▶ Directions for this task
Repeat the records below exactly, beginning at the first line and finishing with the line that contains "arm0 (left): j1".

▶ Collected data entries
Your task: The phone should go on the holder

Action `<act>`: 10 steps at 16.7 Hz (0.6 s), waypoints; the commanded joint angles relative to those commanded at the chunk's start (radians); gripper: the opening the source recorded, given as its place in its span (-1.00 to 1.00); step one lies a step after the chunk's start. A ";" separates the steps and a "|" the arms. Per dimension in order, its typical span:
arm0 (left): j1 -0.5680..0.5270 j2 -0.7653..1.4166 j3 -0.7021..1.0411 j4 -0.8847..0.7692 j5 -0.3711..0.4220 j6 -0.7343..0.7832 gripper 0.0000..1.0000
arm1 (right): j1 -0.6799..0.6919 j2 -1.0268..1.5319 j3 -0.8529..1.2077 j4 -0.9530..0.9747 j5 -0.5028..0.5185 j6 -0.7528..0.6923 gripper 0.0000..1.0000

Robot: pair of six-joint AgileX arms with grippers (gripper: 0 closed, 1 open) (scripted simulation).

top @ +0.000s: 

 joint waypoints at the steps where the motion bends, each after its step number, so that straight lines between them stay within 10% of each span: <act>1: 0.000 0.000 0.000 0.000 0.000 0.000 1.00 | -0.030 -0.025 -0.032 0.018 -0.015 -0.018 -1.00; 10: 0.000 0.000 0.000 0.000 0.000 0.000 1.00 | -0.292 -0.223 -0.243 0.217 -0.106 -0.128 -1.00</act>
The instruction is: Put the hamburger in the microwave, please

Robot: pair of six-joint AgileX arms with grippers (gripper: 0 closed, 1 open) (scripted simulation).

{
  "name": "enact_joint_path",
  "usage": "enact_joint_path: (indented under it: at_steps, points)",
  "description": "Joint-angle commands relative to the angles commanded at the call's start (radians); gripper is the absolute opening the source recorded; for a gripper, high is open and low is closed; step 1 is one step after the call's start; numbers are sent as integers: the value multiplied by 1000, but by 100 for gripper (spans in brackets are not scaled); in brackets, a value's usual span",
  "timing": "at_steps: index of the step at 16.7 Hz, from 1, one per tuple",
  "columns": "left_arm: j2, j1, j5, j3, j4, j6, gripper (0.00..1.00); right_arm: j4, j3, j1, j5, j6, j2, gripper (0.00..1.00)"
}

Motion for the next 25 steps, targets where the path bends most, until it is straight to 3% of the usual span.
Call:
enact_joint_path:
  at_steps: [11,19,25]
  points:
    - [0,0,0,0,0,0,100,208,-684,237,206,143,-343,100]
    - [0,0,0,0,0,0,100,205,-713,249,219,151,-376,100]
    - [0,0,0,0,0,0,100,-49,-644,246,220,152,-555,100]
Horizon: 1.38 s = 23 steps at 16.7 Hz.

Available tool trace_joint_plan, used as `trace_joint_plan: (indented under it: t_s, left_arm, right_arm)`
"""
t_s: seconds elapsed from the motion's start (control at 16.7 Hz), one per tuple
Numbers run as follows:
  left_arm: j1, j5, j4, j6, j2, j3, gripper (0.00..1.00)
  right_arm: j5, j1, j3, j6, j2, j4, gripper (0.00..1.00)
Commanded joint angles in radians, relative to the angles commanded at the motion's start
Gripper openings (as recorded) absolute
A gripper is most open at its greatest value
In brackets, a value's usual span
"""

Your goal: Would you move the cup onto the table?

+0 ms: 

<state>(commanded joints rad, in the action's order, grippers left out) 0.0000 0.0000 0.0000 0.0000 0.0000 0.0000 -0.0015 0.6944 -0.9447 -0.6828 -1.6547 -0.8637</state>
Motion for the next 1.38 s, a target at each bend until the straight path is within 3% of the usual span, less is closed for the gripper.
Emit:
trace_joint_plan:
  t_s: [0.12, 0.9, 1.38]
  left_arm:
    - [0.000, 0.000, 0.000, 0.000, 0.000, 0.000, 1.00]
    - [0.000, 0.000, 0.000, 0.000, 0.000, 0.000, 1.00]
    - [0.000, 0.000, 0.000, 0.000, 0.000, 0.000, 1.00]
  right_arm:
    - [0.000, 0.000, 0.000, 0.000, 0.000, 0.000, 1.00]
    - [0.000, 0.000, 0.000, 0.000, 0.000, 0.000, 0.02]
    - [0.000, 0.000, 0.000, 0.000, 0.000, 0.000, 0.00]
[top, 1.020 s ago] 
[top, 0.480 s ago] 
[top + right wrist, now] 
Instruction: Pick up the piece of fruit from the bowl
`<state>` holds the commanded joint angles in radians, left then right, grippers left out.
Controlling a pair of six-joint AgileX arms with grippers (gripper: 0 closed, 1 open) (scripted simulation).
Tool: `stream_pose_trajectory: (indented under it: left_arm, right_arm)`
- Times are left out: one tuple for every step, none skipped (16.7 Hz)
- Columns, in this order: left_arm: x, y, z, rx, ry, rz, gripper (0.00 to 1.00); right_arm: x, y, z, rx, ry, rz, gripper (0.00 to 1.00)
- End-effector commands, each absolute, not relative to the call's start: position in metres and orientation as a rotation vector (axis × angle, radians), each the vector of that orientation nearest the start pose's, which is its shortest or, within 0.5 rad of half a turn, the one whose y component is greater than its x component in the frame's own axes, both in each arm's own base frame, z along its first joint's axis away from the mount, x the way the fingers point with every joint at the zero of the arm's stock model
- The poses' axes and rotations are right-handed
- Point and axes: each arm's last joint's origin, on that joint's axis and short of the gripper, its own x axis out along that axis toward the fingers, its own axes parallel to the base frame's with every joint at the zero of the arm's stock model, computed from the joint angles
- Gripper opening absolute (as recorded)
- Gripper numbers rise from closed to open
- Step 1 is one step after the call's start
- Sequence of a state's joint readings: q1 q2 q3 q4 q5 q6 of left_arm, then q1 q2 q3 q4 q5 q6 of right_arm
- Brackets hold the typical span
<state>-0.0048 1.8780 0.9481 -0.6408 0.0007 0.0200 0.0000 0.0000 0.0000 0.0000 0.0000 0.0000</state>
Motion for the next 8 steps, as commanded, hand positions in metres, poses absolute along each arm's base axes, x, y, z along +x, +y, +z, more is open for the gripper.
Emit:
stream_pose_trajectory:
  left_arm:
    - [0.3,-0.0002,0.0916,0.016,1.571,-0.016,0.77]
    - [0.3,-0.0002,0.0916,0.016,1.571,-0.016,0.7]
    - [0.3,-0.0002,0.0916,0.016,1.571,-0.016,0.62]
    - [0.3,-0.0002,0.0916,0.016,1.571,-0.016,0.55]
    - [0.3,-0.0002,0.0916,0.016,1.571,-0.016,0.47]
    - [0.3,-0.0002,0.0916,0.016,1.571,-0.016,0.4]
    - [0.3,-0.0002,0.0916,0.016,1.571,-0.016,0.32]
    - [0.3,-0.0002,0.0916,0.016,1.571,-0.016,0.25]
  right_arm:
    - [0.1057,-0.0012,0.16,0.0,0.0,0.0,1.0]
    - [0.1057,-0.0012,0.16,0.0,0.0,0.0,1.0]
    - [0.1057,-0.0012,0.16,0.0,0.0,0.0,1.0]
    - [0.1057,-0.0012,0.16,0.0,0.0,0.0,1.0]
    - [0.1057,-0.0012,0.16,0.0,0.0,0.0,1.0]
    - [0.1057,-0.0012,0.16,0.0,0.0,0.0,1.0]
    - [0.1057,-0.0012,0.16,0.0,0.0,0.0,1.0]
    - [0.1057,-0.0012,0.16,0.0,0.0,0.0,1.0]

▶ Solution to this problem
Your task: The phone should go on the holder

Action `<act>`: 10 steps at 16.7 Hz (0.6 s), waypoints; the commanded joint angles relative to those commanded at the chunk's start (radians); gripper: the opening the source recorded, given as its place in its span (-1.00 to 1.00); step one lies a step after the chunk's start. A ";" separates the steps and a "|" the arms. Per dimension in order, its typical span:
arm0 (left): j1 -0.5680..0.5270 j2 -0.7653..1.4166 j3 -0.7021..1.0411 j4 -0.8847..0.7692 j5 -0.3711..0.4220 j6 -0.7343..0.7832 gripper 0.0000..1.0000

This exercise has been completed.